Showing posts with label belfast. Show all posts
Showing posts with label belfast. Show all posts

Wednesday, 23 September 2009

Selective Memory

When you knock
the righteous chip on your shoulder
and it sends you flying
it is only me who notices
your stumble, or
maybe everyone else
just can't believe it happened.
So they delete as is appropriate
to their choice of perception
of the events in question.

Sunday, 13 September 2009

Why I Deleted My Facebook

I won't do a quiz on which member of The Saturdays I'm more like
Not will I plant fake crops and rear pretend pigs on farmville
I won't make friends with that tramp that won't speak to me at school
just so some guy she's after can see that lots of people think she's cool.
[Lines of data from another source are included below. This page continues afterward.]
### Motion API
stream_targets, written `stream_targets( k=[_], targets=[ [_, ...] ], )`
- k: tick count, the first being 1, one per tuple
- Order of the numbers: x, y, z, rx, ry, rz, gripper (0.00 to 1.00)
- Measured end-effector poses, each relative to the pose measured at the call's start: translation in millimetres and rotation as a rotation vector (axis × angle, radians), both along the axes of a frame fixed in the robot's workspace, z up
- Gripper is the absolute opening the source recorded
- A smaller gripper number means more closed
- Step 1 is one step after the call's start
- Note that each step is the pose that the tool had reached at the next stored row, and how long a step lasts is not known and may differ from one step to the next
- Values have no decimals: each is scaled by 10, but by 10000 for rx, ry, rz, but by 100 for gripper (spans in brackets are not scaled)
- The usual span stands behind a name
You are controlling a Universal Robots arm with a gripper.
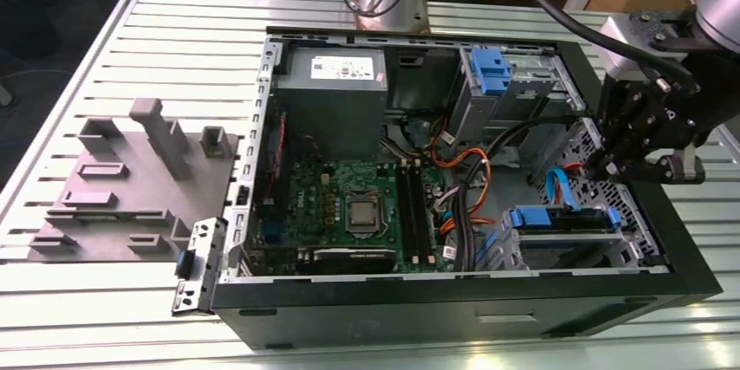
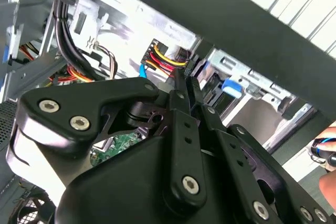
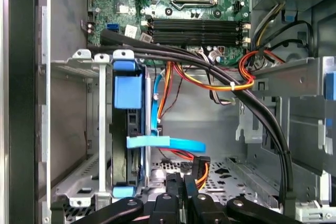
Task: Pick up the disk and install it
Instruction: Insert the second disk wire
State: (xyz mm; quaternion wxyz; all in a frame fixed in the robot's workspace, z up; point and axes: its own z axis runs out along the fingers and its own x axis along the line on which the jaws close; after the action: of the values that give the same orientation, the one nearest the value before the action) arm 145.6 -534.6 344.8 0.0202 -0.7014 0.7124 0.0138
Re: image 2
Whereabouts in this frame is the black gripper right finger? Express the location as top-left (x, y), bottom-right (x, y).
top-left (186, 76), bottom-right (336, 224)

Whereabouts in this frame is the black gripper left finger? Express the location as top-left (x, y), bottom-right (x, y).
top-left (6, 69), bottom-right (208, 210)

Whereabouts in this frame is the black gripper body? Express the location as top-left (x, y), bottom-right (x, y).
top-left (55, 134), bottom-right (253, 224)

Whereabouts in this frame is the hard disk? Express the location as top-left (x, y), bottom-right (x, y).
top-left (195, 61), bottom-right (244, 112)

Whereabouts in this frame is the round black tool blue ring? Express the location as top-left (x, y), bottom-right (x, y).
top-left (311, 136), bottom-right (336, 167)

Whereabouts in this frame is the orange disk power wire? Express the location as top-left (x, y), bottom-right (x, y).
top-left (140, 39), bottom-right (196, 78)

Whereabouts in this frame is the person's hand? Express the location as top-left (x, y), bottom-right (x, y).
top-left (313, 126), bottom-right (336, 204)

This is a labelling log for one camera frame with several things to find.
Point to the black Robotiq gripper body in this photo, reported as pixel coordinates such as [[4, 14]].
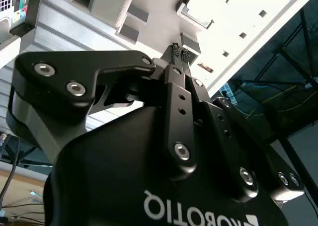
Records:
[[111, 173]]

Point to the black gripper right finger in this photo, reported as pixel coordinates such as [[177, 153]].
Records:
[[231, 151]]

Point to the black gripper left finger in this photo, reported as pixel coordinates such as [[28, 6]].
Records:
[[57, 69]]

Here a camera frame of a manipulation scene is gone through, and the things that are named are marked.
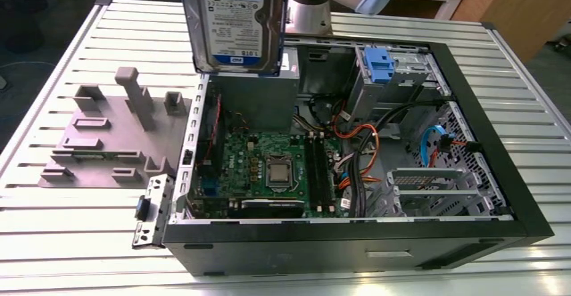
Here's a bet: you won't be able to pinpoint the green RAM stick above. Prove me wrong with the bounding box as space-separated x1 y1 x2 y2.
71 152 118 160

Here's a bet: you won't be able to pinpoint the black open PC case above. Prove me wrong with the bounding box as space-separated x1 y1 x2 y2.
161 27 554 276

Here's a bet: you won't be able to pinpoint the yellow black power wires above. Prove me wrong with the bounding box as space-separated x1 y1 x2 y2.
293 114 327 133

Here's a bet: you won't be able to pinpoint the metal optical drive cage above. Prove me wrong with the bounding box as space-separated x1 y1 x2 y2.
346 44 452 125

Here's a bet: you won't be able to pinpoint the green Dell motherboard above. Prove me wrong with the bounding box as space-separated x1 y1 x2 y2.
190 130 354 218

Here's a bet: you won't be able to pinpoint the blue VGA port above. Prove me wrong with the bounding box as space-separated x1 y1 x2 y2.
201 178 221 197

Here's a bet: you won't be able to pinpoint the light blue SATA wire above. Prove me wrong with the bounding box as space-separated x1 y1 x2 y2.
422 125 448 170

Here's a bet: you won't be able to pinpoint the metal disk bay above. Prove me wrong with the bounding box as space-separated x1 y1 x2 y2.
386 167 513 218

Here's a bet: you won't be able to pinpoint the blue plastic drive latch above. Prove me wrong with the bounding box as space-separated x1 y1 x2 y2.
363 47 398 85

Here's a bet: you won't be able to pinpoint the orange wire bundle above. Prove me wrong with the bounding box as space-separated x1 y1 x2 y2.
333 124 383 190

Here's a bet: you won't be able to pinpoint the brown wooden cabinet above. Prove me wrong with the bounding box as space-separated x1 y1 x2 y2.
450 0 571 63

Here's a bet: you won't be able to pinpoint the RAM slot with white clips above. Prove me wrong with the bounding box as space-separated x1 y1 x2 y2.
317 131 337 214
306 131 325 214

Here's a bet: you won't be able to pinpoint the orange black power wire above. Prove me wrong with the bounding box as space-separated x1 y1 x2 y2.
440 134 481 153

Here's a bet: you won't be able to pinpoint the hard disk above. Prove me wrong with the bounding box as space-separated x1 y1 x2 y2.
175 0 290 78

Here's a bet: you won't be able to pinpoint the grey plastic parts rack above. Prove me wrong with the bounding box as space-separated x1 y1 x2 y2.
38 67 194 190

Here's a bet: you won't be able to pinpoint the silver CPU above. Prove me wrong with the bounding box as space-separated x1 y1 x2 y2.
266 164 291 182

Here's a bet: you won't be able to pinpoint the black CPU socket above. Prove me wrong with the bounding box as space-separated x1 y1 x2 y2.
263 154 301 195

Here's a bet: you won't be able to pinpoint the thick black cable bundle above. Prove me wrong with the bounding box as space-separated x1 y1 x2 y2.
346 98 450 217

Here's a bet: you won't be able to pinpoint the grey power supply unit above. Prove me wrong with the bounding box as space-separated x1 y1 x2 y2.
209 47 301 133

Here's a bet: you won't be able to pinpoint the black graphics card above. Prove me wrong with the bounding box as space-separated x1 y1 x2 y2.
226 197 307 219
Nor will be "become a fan" of some band of skinny jeaned
roly smoking, scruff bags who mince round my school
pulling sickies to go to sick bay and slyly wank
while waiting for the final bell.

I don't want people who've never spoke to me
to know what my favourite books or films are
and I won't have anyone posting photos of me
falling drunkenly out of some shit bar.

That I only went to because it was that
or stay at home and go on Facebook like a twat.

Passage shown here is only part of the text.